Directories which are generated by scripts

  • /imageprocessor_objects/
    • Stores all pickled ImageProcessor objects.
  • /test_results/
    • Stores various processed CSV files and annotated images.

Scripts

gather_ocr_data_from_cloud_platforms.py

Use this program to send each image file to all available cloud-based platforms, for OCR processing.

Input:

  • A single image file on the local computer
  • OR
  • A folder of image files on the local computer

N.B. about file naming and cloud server usage: To reduce cloud computing costs, the program always searches the ocr_responses folder for an existing response object before sending a query to the cloud service. Queries are stored in the folder with the base of the image file name as the name. e.g. The OCR response for cat-and-dog.jpg is saved as cat-and-dog.pickle. If cat-and-dog.jpg is run through this script again, it will import the pickle (and print a message to the console, Using previously pickled response object for cat-and-dog).

Outputs:

  • The response for any new cloud queries are saved in the folder ocr_responses, with one sub-folder for each cloud service, e.g. aws and gcv.
  • The other outputs are all saved to the test_results folder, in a new subfolder called cloud_ocr-[timestamp].
  • The complete text output is saved as ocr_texts.csv, with one row per image. For AWS and GCV respectively, a line break (\n) character separates each "line" or "paragraph" of OCR data. (Both AWS and GCV will generate extended character sets and non-latin characters, such as latin letters with diacritics, Korean, Arabic, etc.)
  • Unless flagged false (see example usage), one copy of each image is generated per cloud platform, with annotations indicating the "words" found by all platforms. The program is configured to draw (1) a thin black box around each line/paragraph, (2) a green line at the start of each detected word, and (3) a red line at the end of each detected word. (This can be adjusted in the draw_comparison_image function.)

Example usage:

python gather_ocr_data_from_cloud_platforms.py oneimage.jpg

python gather_ocr_data_from_cloud_platforms.py image_folder

python gather_ocr_data_from_cloud_platforms.py image_folder True (Same functionality as the previous example)
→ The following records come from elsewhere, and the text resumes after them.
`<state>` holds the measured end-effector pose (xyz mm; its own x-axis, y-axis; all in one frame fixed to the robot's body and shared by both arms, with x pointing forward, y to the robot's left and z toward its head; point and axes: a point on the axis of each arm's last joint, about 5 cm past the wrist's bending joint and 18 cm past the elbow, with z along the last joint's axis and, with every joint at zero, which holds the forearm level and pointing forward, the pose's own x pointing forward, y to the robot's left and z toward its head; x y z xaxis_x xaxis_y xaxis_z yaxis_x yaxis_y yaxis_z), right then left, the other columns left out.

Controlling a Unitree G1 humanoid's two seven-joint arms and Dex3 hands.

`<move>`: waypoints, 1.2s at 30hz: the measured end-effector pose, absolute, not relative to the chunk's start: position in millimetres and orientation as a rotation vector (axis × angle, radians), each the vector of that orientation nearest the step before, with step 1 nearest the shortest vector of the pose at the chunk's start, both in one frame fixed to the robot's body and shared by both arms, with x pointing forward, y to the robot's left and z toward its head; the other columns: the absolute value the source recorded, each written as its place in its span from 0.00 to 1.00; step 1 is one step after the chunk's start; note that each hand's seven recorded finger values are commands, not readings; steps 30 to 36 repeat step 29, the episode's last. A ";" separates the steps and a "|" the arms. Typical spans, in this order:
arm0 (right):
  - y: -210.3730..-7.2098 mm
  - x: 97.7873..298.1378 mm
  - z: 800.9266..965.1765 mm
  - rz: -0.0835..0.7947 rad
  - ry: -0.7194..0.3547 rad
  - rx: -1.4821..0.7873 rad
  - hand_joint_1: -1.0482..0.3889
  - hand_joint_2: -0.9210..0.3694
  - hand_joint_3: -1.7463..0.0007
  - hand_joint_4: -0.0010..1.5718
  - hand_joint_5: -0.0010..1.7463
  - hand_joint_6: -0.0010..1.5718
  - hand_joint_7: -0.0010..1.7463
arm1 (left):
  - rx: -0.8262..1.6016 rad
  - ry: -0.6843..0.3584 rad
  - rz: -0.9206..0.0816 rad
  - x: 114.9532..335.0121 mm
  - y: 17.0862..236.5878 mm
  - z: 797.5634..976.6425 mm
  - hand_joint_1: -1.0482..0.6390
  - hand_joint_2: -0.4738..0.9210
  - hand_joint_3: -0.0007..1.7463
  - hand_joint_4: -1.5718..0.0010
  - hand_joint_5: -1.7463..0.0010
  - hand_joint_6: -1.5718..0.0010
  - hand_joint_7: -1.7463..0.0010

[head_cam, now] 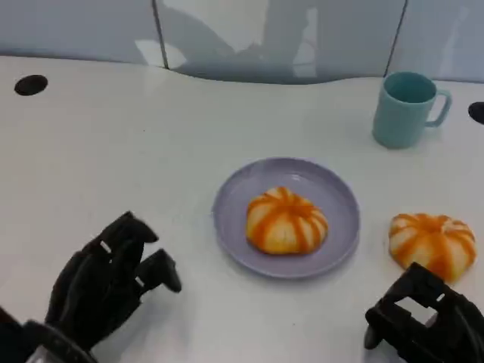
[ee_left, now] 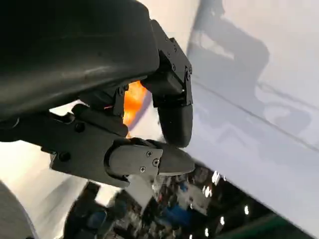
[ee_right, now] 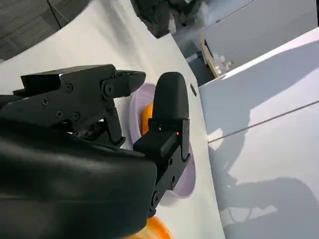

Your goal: Grasp the bread from the table and place it into the plate.

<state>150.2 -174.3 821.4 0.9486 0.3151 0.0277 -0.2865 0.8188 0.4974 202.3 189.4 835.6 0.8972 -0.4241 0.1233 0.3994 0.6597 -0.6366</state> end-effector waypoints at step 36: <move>-181.3 144.9 815.6 0.299 0.068 0.501 0.27 0.00 0.92 0.47 0.90 0.41 0.82 | -0.711 0.096 -0.365 186.1 179.8 825.1 0.29 1.00 0.10 0.43 0.00 0.61 0.00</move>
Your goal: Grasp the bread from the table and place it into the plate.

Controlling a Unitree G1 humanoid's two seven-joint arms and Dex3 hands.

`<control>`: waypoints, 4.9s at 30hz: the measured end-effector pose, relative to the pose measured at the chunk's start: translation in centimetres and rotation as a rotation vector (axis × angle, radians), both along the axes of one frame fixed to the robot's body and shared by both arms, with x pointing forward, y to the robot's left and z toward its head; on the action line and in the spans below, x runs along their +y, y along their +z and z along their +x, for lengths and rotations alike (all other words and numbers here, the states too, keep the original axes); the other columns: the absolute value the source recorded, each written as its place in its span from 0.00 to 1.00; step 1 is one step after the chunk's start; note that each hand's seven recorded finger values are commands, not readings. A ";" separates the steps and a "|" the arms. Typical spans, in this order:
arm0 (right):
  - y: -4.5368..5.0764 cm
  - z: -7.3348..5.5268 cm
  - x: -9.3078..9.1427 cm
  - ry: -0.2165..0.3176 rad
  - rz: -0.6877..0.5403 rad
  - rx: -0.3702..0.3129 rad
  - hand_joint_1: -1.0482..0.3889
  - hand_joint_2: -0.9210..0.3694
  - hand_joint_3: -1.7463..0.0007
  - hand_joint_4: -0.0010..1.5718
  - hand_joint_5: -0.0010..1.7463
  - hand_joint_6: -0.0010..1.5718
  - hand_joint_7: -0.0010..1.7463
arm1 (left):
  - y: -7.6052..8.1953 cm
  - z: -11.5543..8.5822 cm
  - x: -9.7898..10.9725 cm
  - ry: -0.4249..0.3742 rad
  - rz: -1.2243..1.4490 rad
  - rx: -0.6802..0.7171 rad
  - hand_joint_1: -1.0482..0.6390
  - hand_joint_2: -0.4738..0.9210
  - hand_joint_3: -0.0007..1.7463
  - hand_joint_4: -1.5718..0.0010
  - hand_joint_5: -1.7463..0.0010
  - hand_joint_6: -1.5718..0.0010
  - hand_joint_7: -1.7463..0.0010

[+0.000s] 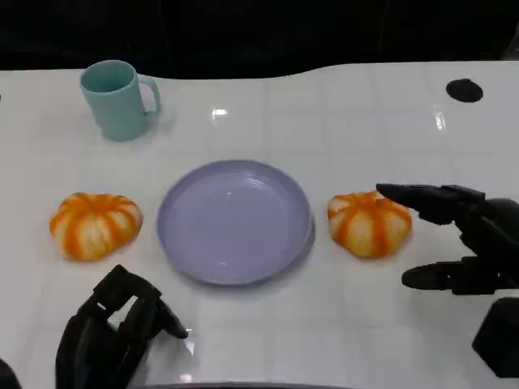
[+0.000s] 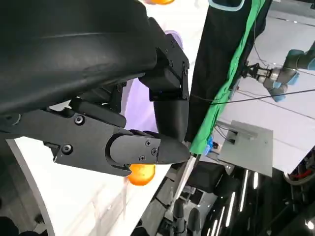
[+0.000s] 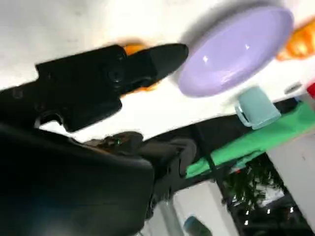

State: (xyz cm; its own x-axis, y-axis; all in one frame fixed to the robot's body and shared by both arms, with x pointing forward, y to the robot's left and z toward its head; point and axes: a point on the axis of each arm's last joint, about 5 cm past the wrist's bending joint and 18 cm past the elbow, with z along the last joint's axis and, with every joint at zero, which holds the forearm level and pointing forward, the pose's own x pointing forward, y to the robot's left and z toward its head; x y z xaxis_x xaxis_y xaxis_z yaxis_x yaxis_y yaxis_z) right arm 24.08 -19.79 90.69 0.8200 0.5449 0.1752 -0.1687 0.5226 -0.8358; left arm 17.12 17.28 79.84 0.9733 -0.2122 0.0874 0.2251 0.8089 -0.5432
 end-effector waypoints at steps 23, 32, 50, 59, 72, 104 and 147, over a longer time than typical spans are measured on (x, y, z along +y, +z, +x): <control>-2.22 4.6 4.3 -0.036 -0.447 -0.067 0.33 0.06 1.00 0.16 0.01 0.17 0.00 | 0.0 -0.1 0.0 0.000 -0.003 0.003 0.30 1.00 0.14 0.61 0.00 0.68 0.14; -3.24 5.6 6.1 -0.060 -0.523 -0.020 0.32 0.05 1.00 0.16 0.01 0.16 0.00 | -0.1 -0.3 0.1 0.004 -0.002 0.004 0.31 1.00 0.14 0.61 0.00 0.67 0.15; -4.24 5.7 7.9 -0.130 -0.543 0.046 0.54 0.00 0.96 0.52 0.48 0.63 0.02 | 0.0 -0.9 0.0 0.011 -0.004 -0.005 0.31 1.00 0.15 0.62 0.00 0.67 0.17; -4.95 5.1 7.7 -0.156 -0.444 -0.043 0.55 0.00 0.77 0.31 1.00 0.29 0.88 | 0.0 -1.1 0.0 0.006 -0.004 0.003 0.31 1.00 0.15 0.61 0.00 0.66 0.16; -5.18 4.9 7.6 -0.191 -0.346 -0.051 0.59 0.00 0.87 0.36 1.00 0.29 0.94 | 0.1 -0.8 0.0 0.001 -0.002 -0.002 0.30 1.00 0.16 0.61 0.00 0.66 0.16; 0.43 6.0 17.3 0.105 -0.022 -0.275 0.64 0.06 0.78 0.53 1.00 0.40 0.99 | -0.1 -1.2 -0.1 0.005 -0.011 0.011 0.31 1.00 0.14 0.61 0.00 0.68 0.14; 0.43 5.8 19.7 0.160 -0.415 0.036 0.10 0.00 0.72 0.01 0.00 0.05 0.00 | -0.1 -1.4 -0.3 0.005 0.002 -0.003 0.32 1.00 0.16 0.62 0.00 0.68 0.16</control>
State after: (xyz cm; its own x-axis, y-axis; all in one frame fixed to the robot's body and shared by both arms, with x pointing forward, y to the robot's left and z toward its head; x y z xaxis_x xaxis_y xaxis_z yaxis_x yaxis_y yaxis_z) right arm 29.85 -0.08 91.12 0.7209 0.6838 -0.1125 -0.2534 0.1091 -0.9612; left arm 15.75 16.96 79.75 0.9741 -0.2076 0.0896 0.2226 0.8109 -0.5412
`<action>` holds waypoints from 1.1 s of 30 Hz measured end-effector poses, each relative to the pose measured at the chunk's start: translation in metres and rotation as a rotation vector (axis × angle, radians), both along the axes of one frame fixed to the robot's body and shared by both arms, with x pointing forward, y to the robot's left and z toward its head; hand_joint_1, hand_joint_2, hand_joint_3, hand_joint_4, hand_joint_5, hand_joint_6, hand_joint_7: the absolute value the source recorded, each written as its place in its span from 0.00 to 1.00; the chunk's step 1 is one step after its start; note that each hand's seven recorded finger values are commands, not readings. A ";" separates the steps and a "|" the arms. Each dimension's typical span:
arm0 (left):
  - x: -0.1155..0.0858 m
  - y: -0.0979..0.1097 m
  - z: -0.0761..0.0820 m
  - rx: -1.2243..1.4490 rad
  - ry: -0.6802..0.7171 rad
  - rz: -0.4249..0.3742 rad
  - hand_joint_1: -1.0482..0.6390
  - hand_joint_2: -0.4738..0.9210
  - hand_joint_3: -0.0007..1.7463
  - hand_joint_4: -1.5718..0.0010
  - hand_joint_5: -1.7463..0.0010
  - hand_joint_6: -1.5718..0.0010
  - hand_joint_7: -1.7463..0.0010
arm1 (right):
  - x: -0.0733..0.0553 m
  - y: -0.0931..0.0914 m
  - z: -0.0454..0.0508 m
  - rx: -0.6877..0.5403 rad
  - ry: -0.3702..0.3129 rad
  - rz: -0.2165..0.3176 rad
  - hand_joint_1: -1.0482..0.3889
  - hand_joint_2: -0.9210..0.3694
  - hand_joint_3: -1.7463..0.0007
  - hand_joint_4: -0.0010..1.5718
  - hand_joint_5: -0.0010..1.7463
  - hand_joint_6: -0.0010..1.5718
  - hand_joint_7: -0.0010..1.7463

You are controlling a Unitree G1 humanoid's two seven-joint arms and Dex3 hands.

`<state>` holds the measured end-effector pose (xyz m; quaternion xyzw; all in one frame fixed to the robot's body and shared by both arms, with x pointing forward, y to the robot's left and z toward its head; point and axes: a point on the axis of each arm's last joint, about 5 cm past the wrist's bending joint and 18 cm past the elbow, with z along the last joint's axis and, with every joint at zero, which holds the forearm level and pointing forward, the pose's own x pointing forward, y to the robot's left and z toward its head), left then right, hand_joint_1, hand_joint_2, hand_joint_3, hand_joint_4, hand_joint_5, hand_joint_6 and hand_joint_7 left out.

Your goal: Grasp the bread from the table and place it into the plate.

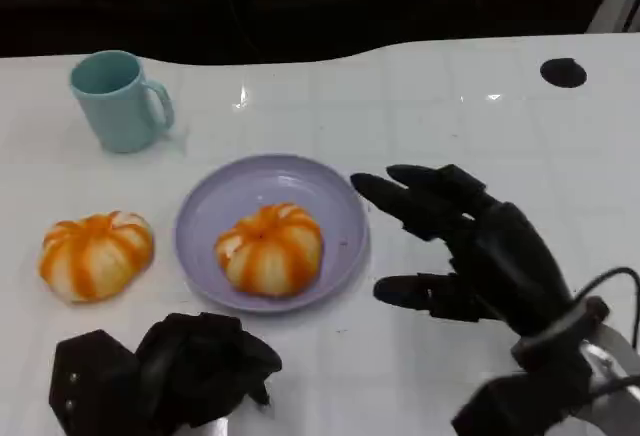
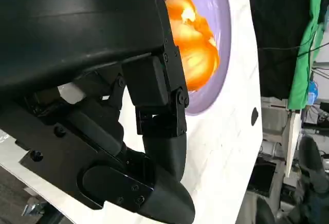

python gather_ocr_data_from_cloud_platforms.py image_folder false (Optional second argument to skip the creation of the annotated images. Case-insensitive, will detect "false", "no", or "n".)

Example output for python gather_ocr_data_from_cloud_platforms.py oneimage.jpg:

Saved in the folder ./test_results/cloud_ocr-<yyyy-mm-dd_hh-mm-ss>/:

  1. Image saved as oneimage-annotated<datestamp>.jpg in sub-folder aws.
  2. Image saved as oneimage-annotated<datestamp>.jpg in sub-folder gcv.
  3. CSV file ocr_texts.csv :
barcode gcv aws
C12345678F 31160 PLANTS OF GUATEMALA ...(etc) 31160 PLANTS OF GUATEMALA ...(etc)
... ... ...

utilities/join_occurrence_file_with_image_urls.py

Using the downloaded occurrence information (as a ZIP file), this program joins the full occurrence record with the URL of the high resolution image for each row.

Input:

  • A ZIP file exported from the Fern Portal. See workflows above for detailed information.

Output:

  • The results are saved as a new file in the same directory, with the file name occurrence_file_with_images-[timestamp].csv. This file is the same as the occurrences.csv file, with one additional column, image_url, taken from the images.csv file.

Example usage:

python utilities/join_occurrence_file_with_image_urls resources/occur_download.zip

Example output:

Saved in resources/ as occurrence_file_with_images-2021_04_14-10_58_13.csv :

id ... reference image_url
939 ... https://www.pteridoportal.org/portal/collections/individual/index.php?occid=939 http://fm-digital-assets.fieldmuseum.org/1112/912/C0611042F.jpg
952 ... https://www.pteridoportal.org/portal/collections/individual/index.php?occid=952 http://fm-digital-assets.fieldmuseum.org/1105/971/C0604755F.jpg

taxon_binomial_name_matching.py

This program uses fuzzy match ratio to find the closest name match based on World Flora Online.

Input:

  • A text file of generated binomial names (genus and species), e.g. as generated by OCR, with one name per line.

Output:

  • The results are saved as with the name [original_filename]-name_match_results.csv in the current working directory.
  • This file has 3 columns:
    1. The original text string from the input file
    2. A list showing the highest ratio match (or multiple options, if tied)
    3. The highest ratio achieved by those matches (an integer value 0-100, representing %)

Example usage:

python nameresolution/taxonomic_name.py file_of_OCR_names_to_match.txt

Example output:

Saved as file_of_OCR_names_to_match-name_match_results.csv :

search_query best_matches best_match_ratio
Adiantum pedatum ['adiantum pedatum'] 100
Polypodium virginiangan ['polypodium virginianum'] 89

Credits

This project is being developed for the Grainger Bioinformatics Center at the Field Museum by Beth McDonald (Machine Learning Engineer, @emcdona1) and Sean Cullen (Botany Collections Intern, @SeanCullen11), under the guidance of Dr. Rick Ree and Dr. Matt von Konrat.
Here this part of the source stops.